Conclusion: Invasive fungal infections are often overlooked in routine hospital care. They should be incorporated into antimicrobial stewardship programs as an essential component. There is also a pressing need for the development of new classes of antimycotic drug.
Since the start of the new millennium, fungal infections have drastically increased in different ecosystems (1). Bat populations in North America have undergone a 70% reduction as a result of fungal infections; several species of amphibians have become extinct (e1, e2). Overall no group of microorganisms causes species extinction as frequently as fungi (1). Fungal infections are also among the most important causes for crop failures (e3). In spite of this ecological relevance, invasive fungal infections in humans are rare.
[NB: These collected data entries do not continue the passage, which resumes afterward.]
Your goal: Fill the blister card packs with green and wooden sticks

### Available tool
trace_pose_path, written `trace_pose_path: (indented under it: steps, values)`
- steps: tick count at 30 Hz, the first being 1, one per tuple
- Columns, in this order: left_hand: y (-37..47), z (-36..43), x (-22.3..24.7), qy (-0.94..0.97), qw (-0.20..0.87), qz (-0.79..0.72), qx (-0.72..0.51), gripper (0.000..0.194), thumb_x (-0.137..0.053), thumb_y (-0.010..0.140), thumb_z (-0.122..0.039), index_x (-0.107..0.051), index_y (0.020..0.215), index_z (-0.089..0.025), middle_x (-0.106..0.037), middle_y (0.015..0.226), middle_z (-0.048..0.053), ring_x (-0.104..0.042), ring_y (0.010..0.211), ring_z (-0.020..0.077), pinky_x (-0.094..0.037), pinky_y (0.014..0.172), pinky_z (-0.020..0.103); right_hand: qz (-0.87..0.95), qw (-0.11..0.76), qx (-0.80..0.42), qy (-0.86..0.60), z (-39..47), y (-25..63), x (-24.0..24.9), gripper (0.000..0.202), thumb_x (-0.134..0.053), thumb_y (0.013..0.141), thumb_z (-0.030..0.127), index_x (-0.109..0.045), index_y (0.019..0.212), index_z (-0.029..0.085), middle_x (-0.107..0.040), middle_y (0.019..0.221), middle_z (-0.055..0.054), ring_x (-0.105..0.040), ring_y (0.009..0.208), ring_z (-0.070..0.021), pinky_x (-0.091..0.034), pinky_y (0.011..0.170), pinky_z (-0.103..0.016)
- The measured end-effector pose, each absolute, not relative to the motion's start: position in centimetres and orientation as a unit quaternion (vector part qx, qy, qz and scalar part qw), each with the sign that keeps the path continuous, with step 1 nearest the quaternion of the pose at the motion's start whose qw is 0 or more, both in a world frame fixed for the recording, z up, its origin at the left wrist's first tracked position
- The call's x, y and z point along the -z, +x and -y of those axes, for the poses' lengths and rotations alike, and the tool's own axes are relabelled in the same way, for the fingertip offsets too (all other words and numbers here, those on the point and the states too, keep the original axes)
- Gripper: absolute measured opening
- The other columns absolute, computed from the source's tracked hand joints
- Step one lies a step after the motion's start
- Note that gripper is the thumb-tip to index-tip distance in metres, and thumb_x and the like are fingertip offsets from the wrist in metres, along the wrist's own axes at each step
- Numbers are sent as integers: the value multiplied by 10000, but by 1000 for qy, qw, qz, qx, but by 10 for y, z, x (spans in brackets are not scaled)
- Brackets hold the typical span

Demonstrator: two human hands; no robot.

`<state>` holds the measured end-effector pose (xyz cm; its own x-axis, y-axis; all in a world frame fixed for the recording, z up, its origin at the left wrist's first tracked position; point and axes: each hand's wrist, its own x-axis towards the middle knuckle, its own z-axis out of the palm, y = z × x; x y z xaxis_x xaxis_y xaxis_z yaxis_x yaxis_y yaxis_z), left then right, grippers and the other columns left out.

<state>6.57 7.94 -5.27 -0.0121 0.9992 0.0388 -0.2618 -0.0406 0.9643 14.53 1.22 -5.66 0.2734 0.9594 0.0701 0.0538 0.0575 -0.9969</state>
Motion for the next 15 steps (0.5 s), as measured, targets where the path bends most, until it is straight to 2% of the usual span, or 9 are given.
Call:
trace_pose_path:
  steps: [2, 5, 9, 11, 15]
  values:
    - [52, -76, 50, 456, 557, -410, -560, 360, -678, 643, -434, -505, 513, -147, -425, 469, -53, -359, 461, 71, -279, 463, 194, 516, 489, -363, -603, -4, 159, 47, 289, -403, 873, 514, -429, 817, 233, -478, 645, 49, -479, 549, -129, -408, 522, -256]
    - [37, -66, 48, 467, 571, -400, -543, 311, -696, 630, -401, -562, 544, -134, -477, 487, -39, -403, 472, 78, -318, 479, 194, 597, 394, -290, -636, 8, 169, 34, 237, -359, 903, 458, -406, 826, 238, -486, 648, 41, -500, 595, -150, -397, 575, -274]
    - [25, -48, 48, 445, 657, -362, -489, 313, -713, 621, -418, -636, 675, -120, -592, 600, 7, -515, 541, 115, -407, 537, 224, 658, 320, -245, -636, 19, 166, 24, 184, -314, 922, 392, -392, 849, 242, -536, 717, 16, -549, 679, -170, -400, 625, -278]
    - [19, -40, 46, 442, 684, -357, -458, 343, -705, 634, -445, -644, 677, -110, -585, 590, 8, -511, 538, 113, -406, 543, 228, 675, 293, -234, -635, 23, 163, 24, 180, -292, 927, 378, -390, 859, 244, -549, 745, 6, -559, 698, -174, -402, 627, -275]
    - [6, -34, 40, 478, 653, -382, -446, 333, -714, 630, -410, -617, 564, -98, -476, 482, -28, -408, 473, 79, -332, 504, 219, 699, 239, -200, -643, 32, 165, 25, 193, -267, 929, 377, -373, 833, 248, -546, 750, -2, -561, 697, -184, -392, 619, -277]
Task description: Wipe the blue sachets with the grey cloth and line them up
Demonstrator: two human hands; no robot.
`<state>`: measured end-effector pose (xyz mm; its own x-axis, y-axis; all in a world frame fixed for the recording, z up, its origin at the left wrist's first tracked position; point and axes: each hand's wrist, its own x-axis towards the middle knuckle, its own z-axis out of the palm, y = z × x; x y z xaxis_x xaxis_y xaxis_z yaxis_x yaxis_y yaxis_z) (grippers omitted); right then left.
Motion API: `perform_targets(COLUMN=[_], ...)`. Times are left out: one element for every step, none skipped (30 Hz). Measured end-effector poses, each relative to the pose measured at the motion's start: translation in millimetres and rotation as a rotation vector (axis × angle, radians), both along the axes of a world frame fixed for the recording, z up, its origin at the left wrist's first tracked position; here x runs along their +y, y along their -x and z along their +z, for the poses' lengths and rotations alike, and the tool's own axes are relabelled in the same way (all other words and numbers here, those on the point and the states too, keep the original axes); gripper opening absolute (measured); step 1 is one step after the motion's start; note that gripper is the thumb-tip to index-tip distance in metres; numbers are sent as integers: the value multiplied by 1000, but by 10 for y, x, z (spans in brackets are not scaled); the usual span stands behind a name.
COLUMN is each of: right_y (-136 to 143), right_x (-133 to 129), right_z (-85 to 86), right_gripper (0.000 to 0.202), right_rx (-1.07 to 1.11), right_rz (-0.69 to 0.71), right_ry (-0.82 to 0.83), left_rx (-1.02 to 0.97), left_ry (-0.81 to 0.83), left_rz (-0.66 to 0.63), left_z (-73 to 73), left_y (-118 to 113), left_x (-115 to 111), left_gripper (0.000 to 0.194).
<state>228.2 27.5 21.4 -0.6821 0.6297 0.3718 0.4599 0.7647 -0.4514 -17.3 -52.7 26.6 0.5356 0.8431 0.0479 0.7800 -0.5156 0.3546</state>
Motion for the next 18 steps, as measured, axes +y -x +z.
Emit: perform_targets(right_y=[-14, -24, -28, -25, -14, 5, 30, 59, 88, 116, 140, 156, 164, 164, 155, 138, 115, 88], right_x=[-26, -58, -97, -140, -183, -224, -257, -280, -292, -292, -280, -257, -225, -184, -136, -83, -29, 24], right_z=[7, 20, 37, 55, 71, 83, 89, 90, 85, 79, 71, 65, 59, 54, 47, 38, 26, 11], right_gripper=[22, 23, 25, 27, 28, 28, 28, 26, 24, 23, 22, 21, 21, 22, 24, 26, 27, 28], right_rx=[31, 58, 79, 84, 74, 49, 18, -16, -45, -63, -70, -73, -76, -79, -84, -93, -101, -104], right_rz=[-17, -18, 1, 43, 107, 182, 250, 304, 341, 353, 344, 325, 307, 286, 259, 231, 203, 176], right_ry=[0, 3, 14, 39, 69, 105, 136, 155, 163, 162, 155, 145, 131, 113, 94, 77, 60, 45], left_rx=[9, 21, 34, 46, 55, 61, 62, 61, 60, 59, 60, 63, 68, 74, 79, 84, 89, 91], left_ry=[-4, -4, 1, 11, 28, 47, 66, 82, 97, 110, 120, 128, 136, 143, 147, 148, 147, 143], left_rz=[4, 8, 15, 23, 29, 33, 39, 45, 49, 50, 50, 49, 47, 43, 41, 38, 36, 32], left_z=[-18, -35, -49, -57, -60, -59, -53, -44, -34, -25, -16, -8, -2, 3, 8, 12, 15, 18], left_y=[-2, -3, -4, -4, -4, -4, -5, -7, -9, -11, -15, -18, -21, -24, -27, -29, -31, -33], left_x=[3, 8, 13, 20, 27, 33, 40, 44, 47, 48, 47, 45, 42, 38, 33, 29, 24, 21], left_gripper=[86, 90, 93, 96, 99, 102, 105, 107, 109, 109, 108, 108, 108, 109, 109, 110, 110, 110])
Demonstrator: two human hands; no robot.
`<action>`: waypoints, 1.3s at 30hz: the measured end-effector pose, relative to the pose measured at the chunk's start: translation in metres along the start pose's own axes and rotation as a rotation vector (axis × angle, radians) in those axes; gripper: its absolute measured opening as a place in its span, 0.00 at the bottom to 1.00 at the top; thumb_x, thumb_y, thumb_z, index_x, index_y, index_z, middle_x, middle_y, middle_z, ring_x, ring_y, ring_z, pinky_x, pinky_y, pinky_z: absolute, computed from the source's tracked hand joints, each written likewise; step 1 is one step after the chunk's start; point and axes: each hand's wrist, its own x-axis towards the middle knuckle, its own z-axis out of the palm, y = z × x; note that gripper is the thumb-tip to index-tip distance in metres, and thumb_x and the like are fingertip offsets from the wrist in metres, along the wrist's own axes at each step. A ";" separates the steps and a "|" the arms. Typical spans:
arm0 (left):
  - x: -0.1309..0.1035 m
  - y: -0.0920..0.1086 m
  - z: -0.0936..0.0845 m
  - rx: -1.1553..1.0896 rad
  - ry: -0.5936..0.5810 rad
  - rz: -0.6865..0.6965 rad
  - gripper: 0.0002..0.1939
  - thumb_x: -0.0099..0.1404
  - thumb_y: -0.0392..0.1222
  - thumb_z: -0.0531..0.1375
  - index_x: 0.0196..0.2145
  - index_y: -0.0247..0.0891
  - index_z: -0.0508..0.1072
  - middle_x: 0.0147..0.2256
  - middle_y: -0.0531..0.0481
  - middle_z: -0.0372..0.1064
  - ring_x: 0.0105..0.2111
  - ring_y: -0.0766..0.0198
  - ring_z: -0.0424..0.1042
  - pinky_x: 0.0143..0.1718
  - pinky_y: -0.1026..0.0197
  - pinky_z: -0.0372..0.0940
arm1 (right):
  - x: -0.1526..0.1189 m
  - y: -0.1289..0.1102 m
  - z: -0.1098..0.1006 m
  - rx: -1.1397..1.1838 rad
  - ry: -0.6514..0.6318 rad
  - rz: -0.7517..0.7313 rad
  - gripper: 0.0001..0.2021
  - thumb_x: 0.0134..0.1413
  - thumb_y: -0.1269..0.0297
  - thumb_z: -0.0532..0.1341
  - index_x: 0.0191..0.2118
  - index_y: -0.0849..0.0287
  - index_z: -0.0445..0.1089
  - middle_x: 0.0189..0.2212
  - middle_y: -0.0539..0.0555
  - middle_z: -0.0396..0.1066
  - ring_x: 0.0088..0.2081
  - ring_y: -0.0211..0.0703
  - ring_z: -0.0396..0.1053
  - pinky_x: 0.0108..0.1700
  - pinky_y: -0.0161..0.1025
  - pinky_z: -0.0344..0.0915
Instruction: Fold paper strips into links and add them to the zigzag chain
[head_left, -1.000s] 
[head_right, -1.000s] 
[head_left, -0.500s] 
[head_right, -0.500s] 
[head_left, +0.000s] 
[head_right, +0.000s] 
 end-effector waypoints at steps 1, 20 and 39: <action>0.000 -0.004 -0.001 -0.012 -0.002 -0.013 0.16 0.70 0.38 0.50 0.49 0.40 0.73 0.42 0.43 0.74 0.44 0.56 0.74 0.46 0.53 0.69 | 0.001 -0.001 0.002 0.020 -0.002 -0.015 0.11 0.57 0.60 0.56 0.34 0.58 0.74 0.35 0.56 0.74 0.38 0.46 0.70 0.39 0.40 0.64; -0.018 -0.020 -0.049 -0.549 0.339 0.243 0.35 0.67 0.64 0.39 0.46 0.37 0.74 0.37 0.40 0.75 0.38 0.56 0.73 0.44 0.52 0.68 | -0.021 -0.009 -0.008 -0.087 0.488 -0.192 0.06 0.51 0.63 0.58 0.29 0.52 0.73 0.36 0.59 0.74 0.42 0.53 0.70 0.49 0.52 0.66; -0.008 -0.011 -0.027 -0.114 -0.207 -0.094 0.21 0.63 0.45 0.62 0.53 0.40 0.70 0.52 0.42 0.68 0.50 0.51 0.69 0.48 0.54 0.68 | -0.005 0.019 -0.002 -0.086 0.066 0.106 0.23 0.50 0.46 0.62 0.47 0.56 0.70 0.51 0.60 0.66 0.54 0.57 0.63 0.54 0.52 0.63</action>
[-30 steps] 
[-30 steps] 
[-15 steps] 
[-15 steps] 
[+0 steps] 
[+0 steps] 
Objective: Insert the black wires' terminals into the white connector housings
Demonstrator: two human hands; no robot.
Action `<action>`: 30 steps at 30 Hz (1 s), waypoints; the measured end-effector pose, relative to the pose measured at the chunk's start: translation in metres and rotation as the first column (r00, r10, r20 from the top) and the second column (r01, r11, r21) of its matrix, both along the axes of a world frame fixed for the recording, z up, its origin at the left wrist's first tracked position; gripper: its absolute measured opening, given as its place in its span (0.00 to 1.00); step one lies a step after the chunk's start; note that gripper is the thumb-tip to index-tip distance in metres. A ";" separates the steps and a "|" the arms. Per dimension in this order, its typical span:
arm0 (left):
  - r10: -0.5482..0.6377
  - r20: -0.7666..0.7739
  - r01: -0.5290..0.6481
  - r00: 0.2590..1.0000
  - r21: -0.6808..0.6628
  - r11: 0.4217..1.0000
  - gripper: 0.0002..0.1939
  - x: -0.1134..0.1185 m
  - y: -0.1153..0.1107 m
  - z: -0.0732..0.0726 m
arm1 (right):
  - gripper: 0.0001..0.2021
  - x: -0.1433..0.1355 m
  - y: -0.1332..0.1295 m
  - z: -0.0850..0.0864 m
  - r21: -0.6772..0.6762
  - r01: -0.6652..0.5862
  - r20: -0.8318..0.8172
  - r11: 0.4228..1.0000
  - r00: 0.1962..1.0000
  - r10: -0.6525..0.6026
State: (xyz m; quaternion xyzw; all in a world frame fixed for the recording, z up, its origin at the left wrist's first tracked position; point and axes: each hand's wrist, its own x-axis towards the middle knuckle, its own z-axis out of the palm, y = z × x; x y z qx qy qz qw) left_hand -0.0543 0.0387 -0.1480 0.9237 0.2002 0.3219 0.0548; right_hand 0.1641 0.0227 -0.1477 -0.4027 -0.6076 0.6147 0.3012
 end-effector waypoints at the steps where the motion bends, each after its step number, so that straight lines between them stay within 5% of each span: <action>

According to estimates, more than 10% of Germany’s population is affected by fungal infections. Superficial skin and nail mycoses are most common in this setting. Data on life-threatening infections are lacking, and valid conclusions can therefore not be drawn (2). On the basis of discharge diagnoses, in France the total incidence of invasive fungal infections has been found to be 5.9/100 000 cases/year, with a mortality of 27.6%, Both the incidence and mortality increased during the observation period (2001–2010) (3).
Yeasts of the Candida genus are the most common pathogens causing invasive fungal infections in Germany (2). They are responsible for a relevant proportion of all nosocomial bloodstream infections. According to data from the German nosocomial infection surveillance system (Krankenhaus-Infektions-Surveillance-System, KISS), 6.5% of bloodstream infections in intensive care wards are caused by this pathogen (4) (Table 1). Apart from Candida albicans, Candida glabrata is most commonly implicated (e4).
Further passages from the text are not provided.